Work item: In the records below, find the line containing "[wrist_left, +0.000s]" and the line containing "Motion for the"; please repeat exactly the lines from one to the other, both included, and nothing more.

Raw data:

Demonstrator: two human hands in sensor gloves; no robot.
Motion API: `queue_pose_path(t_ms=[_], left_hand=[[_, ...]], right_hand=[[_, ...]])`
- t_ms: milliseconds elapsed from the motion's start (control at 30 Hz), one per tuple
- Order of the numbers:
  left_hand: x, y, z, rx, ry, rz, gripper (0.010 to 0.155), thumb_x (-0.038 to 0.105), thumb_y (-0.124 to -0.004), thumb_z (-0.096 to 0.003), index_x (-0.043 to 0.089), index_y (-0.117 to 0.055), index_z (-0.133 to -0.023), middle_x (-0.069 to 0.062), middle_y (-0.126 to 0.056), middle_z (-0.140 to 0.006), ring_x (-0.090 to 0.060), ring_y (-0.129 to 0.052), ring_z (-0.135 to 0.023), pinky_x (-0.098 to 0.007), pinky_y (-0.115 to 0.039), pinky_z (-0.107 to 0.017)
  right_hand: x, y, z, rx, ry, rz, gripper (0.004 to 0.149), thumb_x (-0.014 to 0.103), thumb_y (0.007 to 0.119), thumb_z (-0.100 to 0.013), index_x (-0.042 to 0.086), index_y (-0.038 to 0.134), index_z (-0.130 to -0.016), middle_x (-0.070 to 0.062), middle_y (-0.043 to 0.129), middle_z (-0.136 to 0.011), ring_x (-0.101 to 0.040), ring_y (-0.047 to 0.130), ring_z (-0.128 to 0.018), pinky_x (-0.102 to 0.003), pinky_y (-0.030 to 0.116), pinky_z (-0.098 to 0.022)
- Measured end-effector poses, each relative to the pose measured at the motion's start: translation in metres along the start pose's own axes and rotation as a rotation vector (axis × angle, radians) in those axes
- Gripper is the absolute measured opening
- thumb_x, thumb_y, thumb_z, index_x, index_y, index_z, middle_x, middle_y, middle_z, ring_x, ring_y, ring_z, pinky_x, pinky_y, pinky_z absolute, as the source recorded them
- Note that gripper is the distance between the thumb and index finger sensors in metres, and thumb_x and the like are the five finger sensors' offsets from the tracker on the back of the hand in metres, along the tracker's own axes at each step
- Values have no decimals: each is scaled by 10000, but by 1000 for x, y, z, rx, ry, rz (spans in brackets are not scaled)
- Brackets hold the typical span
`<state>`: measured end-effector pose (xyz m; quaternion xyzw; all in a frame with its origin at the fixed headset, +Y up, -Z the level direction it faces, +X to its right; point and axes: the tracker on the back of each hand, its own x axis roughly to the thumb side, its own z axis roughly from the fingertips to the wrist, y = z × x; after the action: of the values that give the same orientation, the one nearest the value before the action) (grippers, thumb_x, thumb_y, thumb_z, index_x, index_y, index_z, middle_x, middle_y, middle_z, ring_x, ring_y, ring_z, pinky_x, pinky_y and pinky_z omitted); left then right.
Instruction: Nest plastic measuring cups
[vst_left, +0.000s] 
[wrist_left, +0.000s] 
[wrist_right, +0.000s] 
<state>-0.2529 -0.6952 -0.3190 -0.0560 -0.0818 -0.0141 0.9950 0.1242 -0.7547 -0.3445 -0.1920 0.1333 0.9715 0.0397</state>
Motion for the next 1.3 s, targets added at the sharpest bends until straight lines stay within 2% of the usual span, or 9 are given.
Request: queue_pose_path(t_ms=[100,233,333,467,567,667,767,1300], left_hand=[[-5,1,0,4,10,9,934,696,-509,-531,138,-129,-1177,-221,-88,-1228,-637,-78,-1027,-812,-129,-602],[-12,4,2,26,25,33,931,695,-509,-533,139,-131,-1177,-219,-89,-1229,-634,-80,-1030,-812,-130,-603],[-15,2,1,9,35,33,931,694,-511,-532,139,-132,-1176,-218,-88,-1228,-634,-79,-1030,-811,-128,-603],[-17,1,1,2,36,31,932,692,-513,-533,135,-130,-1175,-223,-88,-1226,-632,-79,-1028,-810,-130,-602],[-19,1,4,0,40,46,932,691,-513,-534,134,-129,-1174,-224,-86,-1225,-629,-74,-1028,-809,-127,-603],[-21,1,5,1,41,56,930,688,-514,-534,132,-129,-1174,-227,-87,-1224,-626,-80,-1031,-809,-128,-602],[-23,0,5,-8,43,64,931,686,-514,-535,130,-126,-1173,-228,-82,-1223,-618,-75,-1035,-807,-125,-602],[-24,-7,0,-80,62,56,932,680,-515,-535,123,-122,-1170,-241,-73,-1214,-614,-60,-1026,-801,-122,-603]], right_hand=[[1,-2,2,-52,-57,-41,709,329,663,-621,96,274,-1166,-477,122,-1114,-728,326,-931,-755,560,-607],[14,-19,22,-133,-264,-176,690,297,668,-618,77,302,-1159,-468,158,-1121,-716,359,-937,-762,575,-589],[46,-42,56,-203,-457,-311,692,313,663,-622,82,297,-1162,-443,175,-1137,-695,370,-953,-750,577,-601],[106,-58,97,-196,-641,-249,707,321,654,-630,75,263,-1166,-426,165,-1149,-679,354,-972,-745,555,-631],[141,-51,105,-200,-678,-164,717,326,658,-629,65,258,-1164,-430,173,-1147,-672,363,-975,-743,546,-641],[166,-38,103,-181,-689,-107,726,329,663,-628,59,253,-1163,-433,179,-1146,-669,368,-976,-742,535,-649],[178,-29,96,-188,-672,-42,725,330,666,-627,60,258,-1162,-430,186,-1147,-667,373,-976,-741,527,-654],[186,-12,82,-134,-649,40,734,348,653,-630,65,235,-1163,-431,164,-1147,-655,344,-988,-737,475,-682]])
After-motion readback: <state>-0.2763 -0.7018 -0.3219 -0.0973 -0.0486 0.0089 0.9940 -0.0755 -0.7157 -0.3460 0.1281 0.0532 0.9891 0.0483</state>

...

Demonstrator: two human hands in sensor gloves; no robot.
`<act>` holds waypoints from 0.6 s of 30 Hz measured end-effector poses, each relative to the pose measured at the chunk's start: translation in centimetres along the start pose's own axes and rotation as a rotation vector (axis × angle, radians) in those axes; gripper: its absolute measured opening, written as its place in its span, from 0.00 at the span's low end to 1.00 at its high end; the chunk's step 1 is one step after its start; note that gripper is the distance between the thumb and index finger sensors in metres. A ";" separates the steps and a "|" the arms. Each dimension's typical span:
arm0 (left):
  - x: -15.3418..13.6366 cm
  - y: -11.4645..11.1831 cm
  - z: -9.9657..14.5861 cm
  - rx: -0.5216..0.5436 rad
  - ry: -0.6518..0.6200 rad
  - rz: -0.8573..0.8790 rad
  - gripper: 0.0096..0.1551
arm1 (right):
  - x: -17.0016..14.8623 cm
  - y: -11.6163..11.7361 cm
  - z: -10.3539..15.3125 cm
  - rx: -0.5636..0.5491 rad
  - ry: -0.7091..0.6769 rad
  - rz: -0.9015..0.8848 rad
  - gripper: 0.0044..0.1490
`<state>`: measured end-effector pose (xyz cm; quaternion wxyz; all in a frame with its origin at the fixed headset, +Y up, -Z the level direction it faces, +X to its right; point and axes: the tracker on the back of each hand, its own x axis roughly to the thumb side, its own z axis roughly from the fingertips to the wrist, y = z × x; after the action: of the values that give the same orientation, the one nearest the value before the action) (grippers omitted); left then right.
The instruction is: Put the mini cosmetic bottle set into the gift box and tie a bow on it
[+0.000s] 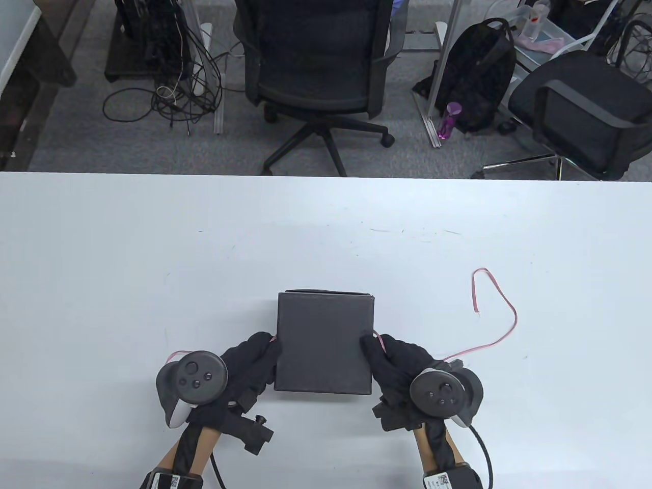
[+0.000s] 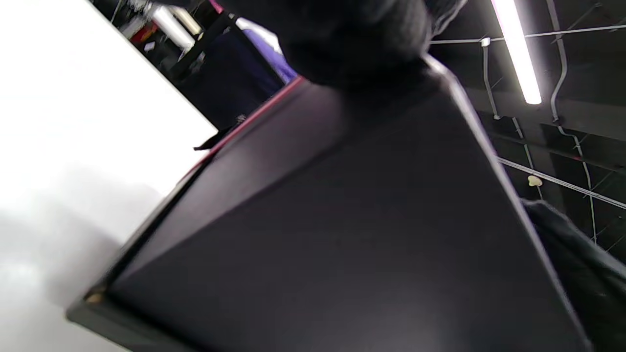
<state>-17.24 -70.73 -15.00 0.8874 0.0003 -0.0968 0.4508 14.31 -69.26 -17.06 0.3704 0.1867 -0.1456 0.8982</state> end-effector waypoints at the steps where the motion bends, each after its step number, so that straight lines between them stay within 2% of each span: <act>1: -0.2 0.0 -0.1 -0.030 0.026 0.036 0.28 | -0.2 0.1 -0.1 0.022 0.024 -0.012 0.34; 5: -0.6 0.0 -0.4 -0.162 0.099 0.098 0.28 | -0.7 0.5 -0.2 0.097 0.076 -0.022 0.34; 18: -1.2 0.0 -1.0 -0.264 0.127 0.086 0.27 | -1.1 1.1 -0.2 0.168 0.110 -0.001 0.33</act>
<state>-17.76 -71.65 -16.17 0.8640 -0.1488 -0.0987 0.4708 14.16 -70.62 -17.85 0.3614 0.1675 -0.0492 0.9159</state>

Written answer:
[wrist_left, +0.000s] 
[wrist_right, +0.000s] 
<state>-0.2529 -0.6952 -0.3190 -0.0560 -0.0818 -0.0141 0.9950 0.1242 -0.7547 -0.3445 -0.1920 0.1333 0.9715 0.0397</state>
Motion for the next 1.3 s, targets added at the sharpest bends until straight lines stay within 2% of the usual span, or 9 are given.

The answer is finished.